Davis spent a portion of her college years in Paris, at the Sorbonne,
and eventually attended a graduate program in Frankfurt. There she
embraced her status as a protégée of the Marxist intellectual
Herbert Marcuse, whose lectures she had attended during her senior
year at Brandeis, by undertaking doctoral study of philosophy at
Goethe University with theorists including Theodor Adorno and Jürgen
Habermas. Her radical politics were meanwhile deepening. In Paris she
had encountered the Algerian resistance to the French occupation, and
now in Germany she was under the influence of the mass student
movement. But she had her own battles to wage at home.

Davis returned to the United States in 1967. She headed to San Diego
to continue her studies with Marcuse, who was by then teaching at 
UCSD . She also decided to join in the political activities of the
Black liberation movement in Los Angeles. Particularly after her
experiences in Frankfurt, that meant becoming a part of an
organization. “As 1968 got under way, I realized how much I needed
to find a collective,” she writes.

Individual activity—sporadic and disconnected—is not revolutionary
work. Serious revolutionary work consists of persistent and methodical
efforts through a collective of other revolutionaries to organize the
masses for action. Since I had long considered myself a Marxist, the
alternatives open to me were very limited.

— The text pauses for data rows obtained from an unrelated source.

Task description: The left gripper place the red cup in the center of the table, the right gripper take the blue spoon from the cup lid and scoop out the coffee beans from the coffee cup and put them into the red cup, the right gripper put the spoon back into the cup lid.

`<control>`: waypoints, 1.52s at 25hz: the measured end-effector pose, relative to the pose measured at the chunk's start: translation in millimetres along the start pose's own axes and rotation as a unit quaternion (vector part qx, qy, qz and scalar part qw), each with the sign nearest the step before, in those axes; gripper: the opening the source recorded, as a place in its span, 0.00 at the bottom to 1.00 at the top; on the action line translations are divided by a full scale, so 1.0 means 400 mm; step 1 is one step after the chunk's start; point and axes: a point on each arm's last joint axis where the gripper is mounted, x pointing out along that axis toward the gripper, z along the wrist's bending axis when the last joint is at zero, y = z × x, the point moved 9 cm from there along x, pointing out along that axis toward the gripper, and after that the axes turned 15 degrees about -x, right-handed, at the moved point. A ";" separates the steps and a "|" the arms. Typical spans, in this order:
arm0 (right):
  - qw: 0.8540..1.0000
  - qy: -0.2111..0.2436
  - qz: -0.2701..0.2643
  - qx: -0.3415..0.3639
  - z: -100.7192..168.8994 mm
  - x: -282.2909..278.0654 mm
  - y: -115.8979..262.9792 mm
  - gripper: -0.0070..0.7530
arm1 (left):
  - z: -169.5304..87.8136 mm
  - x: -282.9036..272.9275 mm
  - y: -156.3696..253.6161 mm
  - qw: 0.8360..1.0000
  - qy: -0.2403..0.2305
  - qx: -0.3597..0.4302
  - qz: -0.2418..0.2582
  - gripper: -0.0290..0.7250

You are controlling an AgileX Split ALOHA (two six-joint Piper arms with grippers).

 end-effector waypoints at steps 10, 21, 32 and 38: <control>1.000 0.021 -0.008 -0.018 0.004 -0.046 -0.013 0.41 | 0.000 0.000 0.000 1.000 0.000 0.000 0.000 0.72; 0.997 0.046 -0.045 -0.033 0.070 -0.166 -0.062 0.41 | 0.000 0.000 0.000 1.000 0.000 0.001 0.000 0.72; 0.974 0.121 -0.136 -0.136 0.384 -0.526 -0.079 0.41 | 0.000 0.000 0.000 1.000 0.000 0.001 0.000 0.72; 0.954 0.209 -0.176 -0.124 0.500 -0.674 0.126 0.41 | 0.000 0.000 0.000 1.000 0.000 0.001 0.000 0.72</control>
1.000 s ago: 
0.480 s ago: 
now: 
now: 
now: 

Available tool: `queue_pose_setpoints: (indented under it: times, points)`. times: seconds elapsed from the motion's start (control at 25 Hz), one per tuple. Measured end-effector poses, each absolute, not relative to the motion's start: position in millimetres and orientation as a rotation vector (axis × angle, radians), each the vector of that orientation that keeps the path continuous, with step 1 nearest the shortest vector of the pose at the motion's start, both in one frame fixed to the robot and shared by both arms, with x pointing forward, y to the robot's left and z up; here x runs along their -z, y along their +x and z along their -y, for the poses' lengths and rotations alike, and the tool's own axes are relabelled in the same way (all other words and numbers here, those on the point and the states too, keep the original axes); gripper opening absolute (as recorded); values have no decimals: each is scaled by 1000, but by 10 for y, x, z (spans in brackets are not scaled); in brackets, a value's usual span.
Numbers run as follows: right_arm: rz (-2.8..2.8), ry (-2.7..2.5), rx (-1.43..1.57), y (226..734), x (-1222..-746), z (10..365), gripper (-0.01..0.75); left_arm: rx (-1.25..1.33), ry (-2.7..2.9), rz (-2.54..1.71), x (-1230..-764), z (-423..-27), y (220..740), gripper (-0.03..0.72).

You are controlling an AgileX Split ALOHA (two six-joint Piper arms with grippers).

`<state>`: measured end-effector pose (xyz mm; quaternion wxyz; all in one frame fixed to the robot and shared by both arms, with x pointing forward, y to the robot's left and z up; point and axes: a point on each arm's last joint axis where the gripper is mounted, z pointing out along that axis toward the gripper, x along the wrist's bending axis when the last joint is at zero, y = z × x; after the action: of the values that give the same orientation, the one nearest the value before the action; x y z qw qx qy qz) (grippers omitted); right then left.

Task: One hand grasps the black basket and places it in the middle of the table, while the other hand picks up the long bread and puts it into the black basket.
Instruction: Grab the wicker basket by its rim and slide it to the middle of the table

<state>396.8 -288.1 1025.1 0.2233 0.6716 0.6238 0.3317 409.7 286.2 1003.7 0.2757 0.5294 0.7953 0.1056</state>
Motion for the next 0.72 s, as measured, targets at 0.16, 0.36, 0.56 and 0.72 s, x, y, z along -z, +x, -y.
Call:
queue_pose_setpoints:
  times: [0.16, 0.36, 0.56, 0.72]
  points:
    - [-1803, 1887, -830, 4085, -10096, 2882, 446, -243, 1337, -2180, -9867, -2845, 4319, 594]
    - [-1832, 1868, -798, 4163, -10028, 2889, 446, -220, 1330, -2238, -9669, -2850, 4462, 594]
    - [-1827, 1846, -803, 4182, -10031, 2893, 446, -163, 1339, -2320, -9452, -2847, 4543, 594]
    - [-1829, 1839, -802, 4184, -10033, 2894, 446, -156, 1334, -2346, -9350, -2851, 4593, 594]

Finding no clear or easy entry points into the Black movement, she had
to create her own. Davis helped organize a Black student union at 
UCSD  and in doing so developed ties to organizing beyond the campus.
But she quickly discovered how complicated the terrain of the Black
movement was. In the years after the Watts riots in Los Angeles, the
Black Congress, representing the many different groups working in the
movement, had become the hub of radical organizing in Southern
California. There was constant jockeying to position one’s group as
part of the congress’s leadership, trying to distinguish one’s
group from the rest based on political superiority or revolutionary
zeal.

These differences could and did spill over into political violence. In
the fall of 1967, at a Black youth conference designed to promote
unity in LA, a shootout erupted between members of the cultural
nationalist US Organization, led by Ron Karenga, the creator of
Kwanzaa, and a group called United Front. Tensions could be easily
manipulated by  FBI  informants or others directed to disrupt the
organizing activity of the Black left. “In the midst of the chaos
that followed the shooting,” Davis remembers, “I read the
literature, sat in on some of the workshops, and discovered that about
the only thing we really had in common was skin color. No wonder unity
was fragile.”

Davis eventually joined the Student Non-Violent Coordinating Committee
( SNCC ), which in Southern California by the late 1960s was very
different from the student civil rights organization that had been
founded in 1960 in North Carolina. The LA branch of  SNCC  came
together out of a negotiated compromise between the Los Angeles Black
Panther Political Party and the Black Panther Party for Self-Defense,
which had been formed in Northern California in 1966. Davis recalls in
her autobiography that an Oakland Panther demanded

that your motherfuckin’ party get rid of the name the Black Panther
Party. In fact, you better change it to the motherfuckin’ Pink
Pussycat Party. And if you haven’t changed your name by next
Friday, we are going to off you all.

With assistance from James Forman, who led  SNCC nationally, the West
Coast chapter was born.

SNCC  quickly established itself in the community by organizing
against police brutality and developing a program around political
education, for which Davis was responsible. Within months, the group
had become popular and influential. Davis would call it “one of the
most important organizations in the LA Black community.” But the
successes were short-lived. Over time, two problems developed that
generated deep political conflict.

The first was sexism, which undermined the daily work of the group.
Davis describes men, anxious about their leadership within the
organization, accusing women leaders of plotting a “matriarchal coup
d’état.” “I was criticized very heavily…for doing a
‘man’s job,’” she writes.

I became acquainted very early with the widespread presence of an
unfortunate syndrome among some Black male activists—namely to
confuse their political activity with an assertion of their maleness.
They saw—and some continue to see—Black manhood as something
separate from Black womanhood. These men view Black women as a threat
to their attainment of manhood—especially those Black women who take
initiative and work to become leaders in their own right.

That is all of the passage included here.